Verhütung macht unfruchtbar

Die Koalitionspartei Liga Polnischer Familien will die bereits sehr restriktiven Abtreibungsregelungen verschärfen. Zudem wird eine Kampagne gegen Verhütungsmittel vorbereitet. von magda wystub

Der rechtskonservative Machtwechsel im Herbst vorigen Jahres in Polen ließ nichts Gutes erwarten. Hatten doch Parteien mit homophoben Äußerungen und katholisch-fundamentalistischen Vorstellungen von der Rolle der Frau die Wahl gewonnen. Seit einigen Wochen wird in den polnischen Medien nun über die Abtreibungsregelung neu diskutiert.

Auslöser war ein vor kurzem von der rechtsex­tremen Koalitionspartei Liga Polnischer Familien (LPR) vorgelegter Vorschlag zur Verfassungsänderung. Dieser sieht ein Gebot zum »Schutz des ungeborenen Lebens« vor. Da »Leben« der in dem Vorschlag enthaltenen Definition zufolge bereits bei erfolgreicher Befruchtung beginnt, würde dies ein absolutes Abtreibungsverbot bedeuten. Für die Praxis hieße dies, dass auch Frauen, die infolge einer Vergewaltigung schwanger werden, das Recht auf eine Abtreibung verlieren würden.
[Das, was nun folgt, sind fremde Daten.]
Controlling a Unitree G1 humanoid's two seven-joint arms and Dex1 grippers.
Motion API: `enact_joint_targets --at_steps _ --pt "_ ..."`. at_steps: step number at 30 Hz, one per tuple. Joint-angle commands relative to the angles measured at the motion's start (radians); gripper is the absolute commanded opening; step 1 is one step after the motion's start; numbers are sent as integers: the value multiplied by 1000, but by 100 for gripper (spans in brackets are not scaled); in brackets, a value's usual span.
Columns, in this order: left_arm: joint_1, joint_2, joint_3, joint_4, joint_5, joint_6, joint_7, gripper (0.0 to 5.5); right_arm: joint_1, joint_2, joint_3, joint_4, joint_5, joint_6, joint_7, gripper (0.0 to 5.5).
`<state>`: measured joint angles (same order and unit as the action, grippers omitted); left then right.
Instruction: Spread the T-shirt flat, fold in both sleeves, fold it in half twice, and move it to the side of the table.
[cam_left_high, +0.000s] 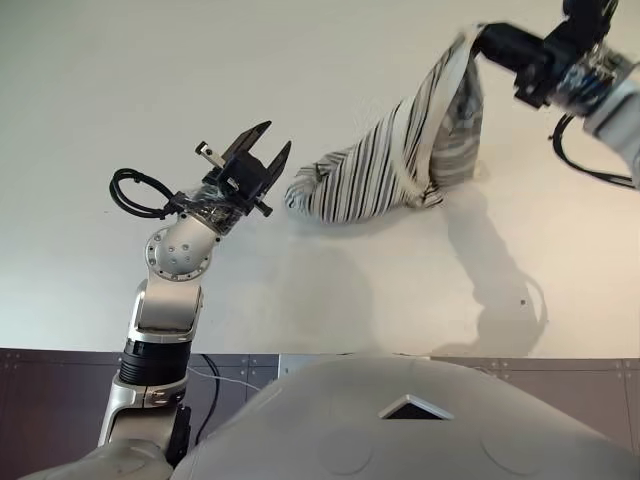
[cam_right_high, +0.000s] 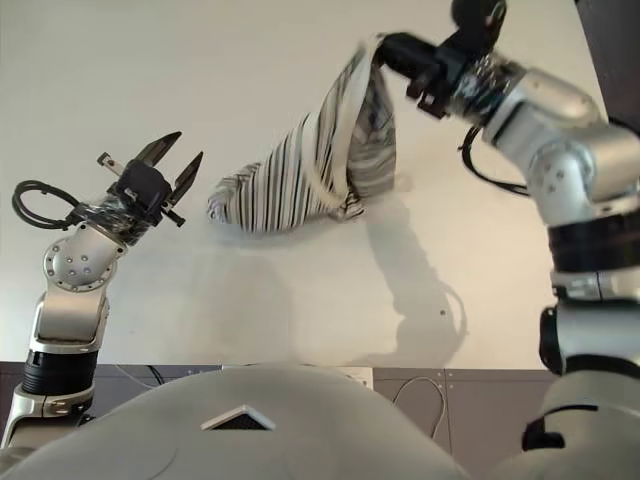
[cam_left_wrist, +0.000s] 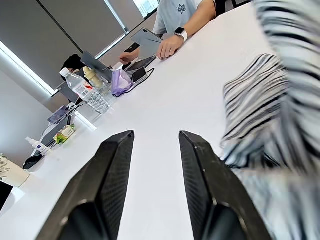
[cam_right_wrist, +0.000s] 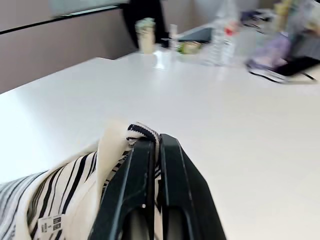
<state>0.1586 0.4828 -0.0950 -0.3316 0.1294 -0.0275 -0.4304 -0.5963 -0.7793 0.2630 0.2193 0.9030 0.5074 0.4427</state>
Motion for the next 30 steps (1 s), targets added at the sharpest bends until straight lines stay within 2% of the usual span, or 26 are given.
enact_joint_targets --at_steps 1,5,8,13,16,24,30 --pt "23 16 -172 -127 54 60 -108 166 23 43 63 151 -212 134 -29 16" --pt "-32 -7 -261 -122 94 109 -142 166 141 -10 187 -10 -410 56 190 16" --pt "-68 20 -292 -51 151 87 -154 166 194 -37 186 -122 -463 7 329 16" --pt "-68 29 -265 -35 155 61 -139 166 308 -143 163 -374 -434 43 553 16" --pt "-44 50 -228 -53 134 37 -140 166 408 -201 105 -552 -300 108 681 16" --pt "-15 171 -254 26 159 -137 -220 166 379 -137 26 -446 -325 156 672 16" --pt "-31 133 -291 136 222 -208 -169 166 372 -115 23 -445 -347 167 696 16"
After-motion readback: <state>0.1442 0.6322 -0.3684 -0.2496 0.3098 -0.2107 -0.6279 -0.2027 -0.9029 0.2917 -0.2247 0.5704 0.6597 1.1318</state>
Derzeit ist in Polen eine Regelung in Kraft, die im Jahr 1993 eingeführt und 1997 verschärft wurde. Diese erlaubt Schwangerschaftsabbrüche nur, wenn die Gesundheit oder das Leben der Schwangeren gefährdet sind, wenn eine Behinderung des Fötus vorliegt oder wenn die Schwangerschaft Folge eines Verbrechens ist. Die bis dahin geltende soziale Indikation, die die Lebensumstände der Schwangeren mit einbezog, wurde 1997 vom Verfassungsgericht für rechtswidrig ­erklärt. Das liberale Abtreibungsrecht aus dem Jahr 1959 wurde so endgültig abgeschafft.
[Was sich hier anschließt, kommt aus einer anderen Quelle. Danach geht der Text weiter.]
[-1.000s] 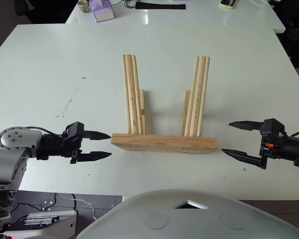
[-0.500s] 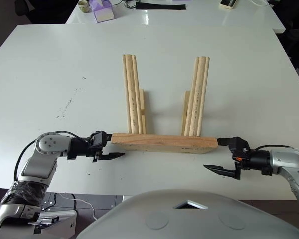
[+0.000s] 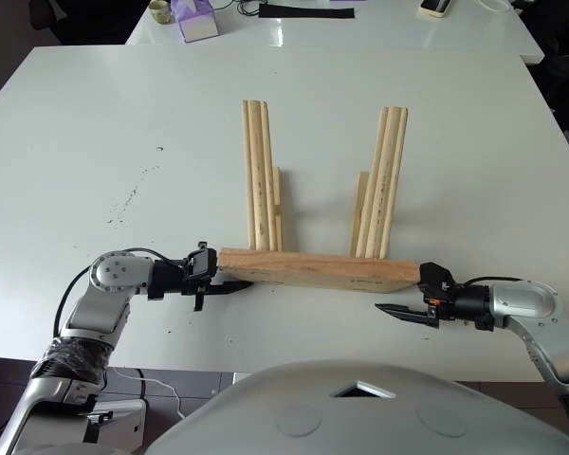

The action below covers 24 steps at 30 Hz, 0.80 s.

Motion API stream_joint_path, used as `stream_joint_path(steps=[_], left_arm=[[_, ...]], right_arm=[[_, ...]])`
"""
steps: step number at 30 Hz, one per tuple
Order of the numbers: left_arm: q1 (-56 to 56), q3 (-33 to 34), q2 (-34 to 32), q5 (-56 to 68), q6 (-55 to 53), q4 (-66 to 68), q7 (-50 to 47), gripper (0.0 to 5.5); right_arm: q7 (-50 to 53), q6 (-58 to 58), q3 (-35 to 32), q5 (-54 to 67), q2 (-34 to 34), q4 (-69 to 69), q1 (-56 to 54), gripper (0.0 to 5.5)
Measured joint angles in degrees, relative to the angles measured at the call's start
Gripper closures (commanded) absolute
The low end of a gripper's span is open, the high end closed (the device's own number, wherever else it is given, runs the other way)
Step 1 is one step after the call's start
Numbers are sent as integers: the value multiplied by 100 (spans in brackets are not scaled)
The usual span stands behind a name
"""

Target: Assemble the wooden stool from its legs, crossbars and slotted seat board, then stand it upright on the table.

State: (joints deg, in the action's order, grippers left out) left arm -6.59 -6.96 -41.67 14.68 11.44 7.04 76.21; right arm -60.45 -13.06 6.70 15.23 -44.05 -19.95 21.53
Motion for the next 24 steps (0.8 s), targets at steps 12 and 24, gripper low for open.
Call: stream_joint_path(steps=[12, 24], left_arm=[[-142, 333, -329, 747, -1475, -1219, 124, 411], [-975, 1694, -1113, 2652, -3586, -3087, 122, 411]], right_arm=[[366, -630, -482, 627, 56, -648, 219, 348], [303, -2450, -2502, 3027, -620, -2242, 639, 348]])
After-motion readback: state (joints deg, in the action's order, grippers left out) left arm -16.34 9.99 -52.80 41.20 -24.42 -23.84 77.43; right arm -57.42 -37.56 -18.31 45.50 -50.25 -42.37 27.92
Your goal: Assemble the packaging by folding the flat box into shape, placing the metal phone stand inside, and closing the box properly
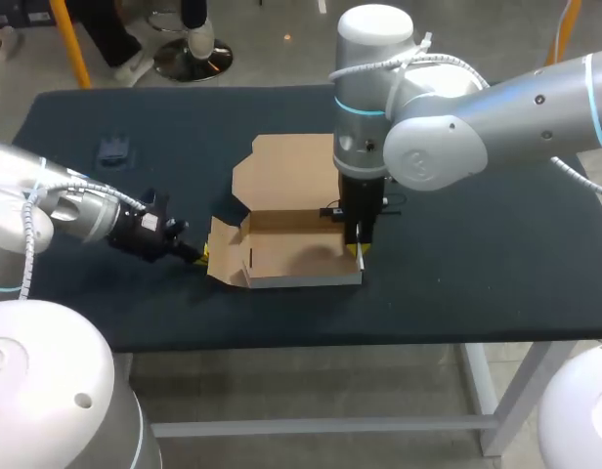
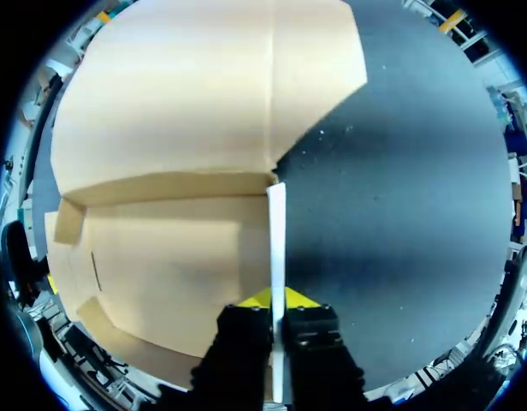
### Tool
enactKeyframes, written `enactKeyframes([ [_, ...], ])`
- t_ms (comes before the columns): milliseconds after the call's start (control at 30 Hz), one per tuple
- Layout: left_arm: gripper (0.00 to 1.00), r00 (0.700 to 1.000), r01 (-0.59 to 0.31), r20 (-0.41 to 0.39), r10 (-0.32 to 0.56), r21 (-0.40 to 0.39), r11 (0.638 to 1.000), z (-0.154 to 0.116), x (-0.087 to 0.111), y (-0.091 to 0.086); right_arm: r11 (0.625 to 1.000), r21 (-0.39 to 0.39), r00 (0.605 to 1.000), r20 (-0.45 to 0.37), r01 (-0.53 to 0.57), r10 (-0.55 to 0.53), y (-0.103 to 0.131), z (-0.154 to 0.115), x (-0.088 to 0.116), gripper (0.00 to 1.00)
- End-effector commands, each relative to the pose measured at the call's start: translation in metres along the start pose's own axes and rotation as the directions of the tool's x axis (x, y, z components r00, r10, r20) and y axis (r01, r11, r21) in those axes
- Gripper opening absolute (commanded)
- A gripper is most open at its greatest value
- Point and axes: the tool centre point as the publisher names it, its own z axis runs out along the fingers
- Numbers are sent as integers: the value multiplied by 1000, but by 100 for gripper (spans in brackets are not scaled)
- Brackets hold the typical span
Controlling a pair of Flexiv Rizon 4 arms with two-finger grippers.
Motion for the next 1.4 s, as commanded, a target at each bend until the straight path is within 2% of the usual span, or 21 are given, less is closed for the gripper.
enactKeyframes([
  [33,0,999,-6,-33,6,11,1000,0,3,0,1000,2,1000,1,0,0,0,0,1,0],
  [567,0,992,-35,-117,37,12,999,10,39,-5,1000,2,1000,1,0,0,0,0,1,0],
  [1067,0,986,-20,-165,20,2,1000,16,46,-10,1000,2,1000,1,0,0,0,0,1,0],
  [1100,6,986,-17,-164,17,0,1000,17,47,-11,1000,2,1000,1,0,0,0,0,1,0],
  [1233,15,985,-16,-170,15,-4,1000,19,48,-11,1000,2,1000,1,0,0,0,0,1,0],
  [1400,17,985,-4,-174,5,6,1000,17,45,-13,1000,2,1000,1,0,0,0,0,1,0],
])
Damit gehört die derzeitige Abtreibungsregelung zu den restriktivsten in Europa. Dies führt u.a. dazu, dass viele Frauen eine illegal durchgeführte Abtreibung nicht nur mit viel Geld (etwa 500 bis 800 Euro), sondern vor allem mit gesundheitlichen Schäden, oft sogar mit dem Leben bezahlen müssen. Offiziellen Statistiken zufolge werden in Polen lediglich 150 Abtreibungen pro Jahr durchgeführt, Frauenorganisationen schätzen dagegen die Dunkelziffer auf 80 000 bis 200 000. Diese Tatsache wurde bereits von den vergangenen Regierungen gerne verschwiegen.

Staatlich geförderte Sexualaufklärungskampagnen gibt es nicht – eine steigende Zahl von Schwangerschaften unter Minderjährigen ist die Folge. Stattdessen soll in einem »Nationalen Programm zur Förderung der Familie«, das derzeit von Abgeordneten der rechtskonservativen Regierungspartei Recht und Gerechtigkeit (PiS), der LPR sowie der Fraktion der »Na­tio­na­len Bauernbewegung« erarbeitet wird, explizit auf die gesundheitsschädigende Wirkung von Verhütungsmitteln eingegangen werden. »Verhütungsmittel deregulieren den weiblichen Organismus und führen zu Unfruchtbarkeit«, sagte Mario Pilka, ein Abgeordneter der PiS, der Tageszeitung Metro. Daher will sich Pilka für eine vom Gesundheitsministerium finanzierte »Aufklärungskampagne« zur angeblich schädlichen Wirkung von Verhütungsmitteln einsetzen. Der stellvertretende Gesundheitsminister Jaroslaw Pinkas hat bereits seine Kooperation zugesagt.

Ein Ergebnis der Abtreibungsdebatte könnte sein, dass die geltende Regelung als gesellschaftlicher Konsens gilt, der nicht angerührt werden darf. Genau diese Meinung hat auch Ministerpräsident Jaroslaw Kaczynski, der sich am Montag vergangener Woche gegen ein Abtreibungsverbot und die damit verbundene Verfassungsänderung ausgesprochen hat.

Die derzeit geltende Abtreibungsregelung ist aber alles andere als ein akzeptabler Kompromiss, und bei dem jüngsten Vorhaben der LPR handelt es sich um eine weitere Einschränkung des Selbstbestimmungsrechts der Frau. Ein Bünd­nis aus Frauen- und Lesbengruppen, linken Parteien und Gewerkschaften organisierte daher am 4. November in Warschau eine Demonstration unter dem Motto: »Schluss mit der Frauenhölle! Wir fordern das Recht auf legale Abtreibung!« Etwa 200 bis 300 Menschen beteiligten sich daran.